Cool! I guess the obvious question is whether you're going back to get the P. psycodes in full flower. Have you seen P. grandiflora in your area?


----------



## JeanLux (Jul 1, 2009)

Thanks Charles!!! Great plants and pics!!! Jean


----------



## biothanasis (Jul 1, 2009)

WOW!!! Very nice pictures!! The lip of Spiranthes is amazing and I would love to see the P. psycodes in full bloom!!! I had to search it and I found out that its blooms are fantastic!!!


----------



## NYEric (Jul 1, 2009)

Wow, I cant believe how colorful that spiranthes is. Thanx for posting.


----------



## cnycharles (Jul 1, 2009)

here is link to last year's trip made in mid-july (though in the post I wrote mid-june which was wrong, and I finally posted the pictures in early september) to west canada creek http://www.slippertalk.com/forum/showthread.php?t=9193
the same spot, but looks like the purple fringed this summer will be as nice or nicer than last year.
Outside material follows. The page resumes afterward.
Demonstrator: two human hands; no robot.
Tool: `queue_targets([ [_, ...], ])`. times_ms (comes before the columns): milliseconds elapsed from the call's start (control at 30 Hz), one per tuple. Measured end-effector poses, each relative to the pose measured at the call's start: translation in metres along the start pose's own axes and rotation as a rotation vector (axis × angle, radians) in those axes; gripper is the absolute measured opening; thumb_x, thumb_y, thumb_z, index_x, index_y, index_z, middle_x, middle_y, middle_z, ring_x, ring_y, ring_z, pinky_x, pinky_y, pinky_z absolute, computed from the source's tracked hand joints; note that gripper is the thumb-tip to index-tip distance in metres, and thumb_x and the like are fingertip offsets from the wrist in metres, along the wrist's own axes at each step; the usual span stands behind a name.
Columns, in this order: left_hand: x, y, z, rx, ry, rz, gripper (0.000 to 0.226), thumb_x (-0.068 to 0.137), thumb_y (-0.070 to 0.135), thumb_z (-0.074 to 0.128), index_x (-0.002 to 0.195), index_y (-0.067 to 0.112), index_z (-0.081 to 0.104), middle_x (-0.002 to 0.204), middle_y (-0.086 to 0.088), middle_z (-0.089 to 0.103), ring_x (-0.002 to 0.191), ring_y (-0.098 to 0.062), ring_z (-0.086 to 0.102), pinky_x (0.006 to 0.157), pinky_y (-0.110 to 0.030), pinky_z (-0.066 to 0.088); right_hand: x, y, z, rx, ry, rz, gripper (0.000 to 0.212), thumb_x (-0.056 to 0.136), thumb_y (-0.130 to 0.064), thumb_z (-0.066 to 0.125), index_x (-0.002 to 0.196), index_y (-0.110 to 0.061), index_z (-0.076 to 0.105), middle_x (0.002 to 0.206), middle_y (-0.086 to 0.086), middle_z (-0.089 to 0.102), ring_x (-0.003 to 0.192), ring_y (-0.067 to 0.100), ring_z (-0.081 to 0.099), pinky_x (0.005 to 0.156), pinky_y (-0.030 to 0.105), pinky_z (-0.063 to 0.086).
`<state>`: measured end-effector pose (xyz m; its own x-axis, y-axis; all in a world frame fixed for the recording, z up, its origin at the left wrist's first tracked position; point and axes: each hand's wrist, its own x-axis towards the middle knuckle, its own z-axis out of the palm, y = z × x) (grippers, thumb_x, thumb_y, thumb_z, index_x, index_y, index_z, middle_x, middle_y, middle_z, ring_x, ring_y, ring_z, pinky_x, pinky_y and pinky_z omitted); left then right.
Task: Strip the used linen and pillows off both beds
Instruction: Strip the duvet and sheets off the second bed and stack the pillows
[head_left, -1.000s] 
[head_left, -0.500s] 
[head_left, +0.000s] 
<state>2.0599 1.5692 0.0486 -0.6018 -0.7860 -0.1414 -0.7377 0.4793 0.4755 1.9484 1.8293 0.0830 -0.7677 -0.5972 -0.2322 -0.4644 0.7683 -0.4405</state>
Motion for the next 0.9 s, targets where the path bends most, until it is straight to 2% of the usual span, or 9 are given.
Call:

I'll go back, easy to get to for me. 
I was actually there looking to see if I could find p. grandiflora in my area. I've heard references to it towards the upper hudson river in a very similar environment so I thought I might find it here. There are a good number of spots for it usually around cortland, ny, and supposedly there is an area near here where someone said it was found, but I'm questioning the other person's (not my friends') competency in identifying orchids. I have found some of the largest grass pinks I've ever seen in this area, and the other person may have thought that they were greater purple fringed orchis because they were so tall. I don't really know where those plants would be in that area and I don't have specific directions. I guess there are also a few spots here and there near inlet, ny in the adirondacks where grandiflora is supposed to be found.


----------



## SlipperFan (Jul 2, 2009)

You must do a lot of hiking, Charles.


----------



## KyushuCalanthe (Jul 2, 2009)

Good luck finding P. grandiflora! I've only seen that species in the high elevation balds in North Carolina.


----------



## cnycharles (Jul 2, 2009)

SlipperFan said:


> You must do a lot of hiking, Charles.



sometimes, though these spots are pretty close if not directly next to the road


----------



## Yoyo_Jo (Jul 3, 2009)

Thanks for taking us along on your hike! Love seeing pictures of native orchids - it's making me pay much more attention to the flora I see when I'm out on walks.


----------